*Assigned task*:
Below is a listing; give only the number of its lines that contain the word "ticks".

*Information provided*:
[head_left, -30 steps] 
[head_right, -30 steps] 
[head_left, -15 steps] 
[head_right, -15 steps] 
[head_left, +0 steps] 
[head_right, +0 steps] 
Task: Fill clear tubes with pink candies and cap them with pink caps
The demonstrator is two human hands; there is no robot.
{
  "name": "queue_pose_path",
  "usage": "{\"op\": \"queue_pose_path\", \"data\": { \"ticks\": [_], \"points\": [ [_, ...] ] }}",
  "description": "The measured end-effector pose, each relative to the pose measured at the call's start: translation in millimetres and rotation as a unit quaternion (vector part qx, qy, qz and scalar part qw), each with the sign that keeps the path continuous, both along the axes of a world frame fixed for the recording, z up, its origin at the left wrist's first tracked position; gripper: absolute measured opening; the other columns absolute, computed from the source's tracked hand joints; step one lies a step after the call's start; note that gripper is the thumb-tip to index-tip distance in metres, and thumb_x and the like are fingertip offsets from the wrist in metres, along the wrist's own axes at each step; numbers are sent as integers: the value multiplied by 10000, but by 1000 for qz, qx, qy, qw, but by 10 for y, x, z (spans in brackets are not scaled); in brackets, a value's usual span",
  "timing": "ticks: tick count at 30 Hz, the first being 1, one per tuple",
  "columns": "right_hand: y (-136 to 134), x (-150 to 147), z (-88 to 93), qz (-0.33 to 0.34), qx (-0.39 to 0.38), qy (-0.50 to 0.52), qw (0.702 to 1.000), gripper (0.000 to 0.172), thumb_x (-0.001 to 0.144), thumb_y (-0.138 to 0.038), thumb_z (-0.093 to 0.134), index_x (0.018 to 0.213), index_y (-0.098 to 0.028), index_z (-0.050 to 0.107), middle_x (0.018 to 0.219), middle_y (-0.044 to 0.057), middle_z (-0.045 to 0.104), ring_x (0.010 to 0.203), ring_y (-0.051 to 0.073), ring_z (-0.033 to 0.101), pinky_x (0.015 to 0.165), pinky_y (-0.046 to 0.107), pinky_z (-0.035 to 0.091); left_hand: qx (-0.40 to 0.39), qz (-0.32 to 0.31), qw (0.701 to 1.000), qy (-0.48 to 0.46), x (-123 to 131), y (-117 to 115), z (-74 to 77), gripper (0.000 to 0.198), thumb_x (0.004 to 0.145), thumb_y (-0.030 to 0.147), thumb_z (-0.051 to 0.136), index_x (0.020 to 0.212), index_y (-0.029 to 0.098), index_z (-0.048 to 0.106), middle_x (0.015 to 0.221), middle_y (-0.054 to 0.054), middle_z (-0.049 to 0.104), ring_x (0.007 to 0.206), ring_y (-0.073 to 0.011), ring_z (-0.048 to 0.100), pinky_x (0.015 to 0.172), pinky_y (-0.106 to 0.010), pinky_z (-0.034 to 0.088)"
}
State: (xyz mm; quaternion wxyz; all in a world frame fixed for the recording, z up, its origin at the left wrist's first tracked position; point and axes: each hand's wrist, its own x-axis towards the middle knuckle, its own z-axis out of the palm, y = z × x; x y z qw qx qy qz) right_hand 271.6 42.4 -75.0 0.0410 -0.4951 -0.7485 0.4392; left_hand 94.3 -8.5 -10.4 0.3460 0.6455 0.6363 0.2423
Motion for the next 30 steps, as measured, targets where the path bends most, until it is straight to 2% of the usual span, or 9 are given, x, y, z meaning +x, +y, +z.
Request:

*Task result*:
2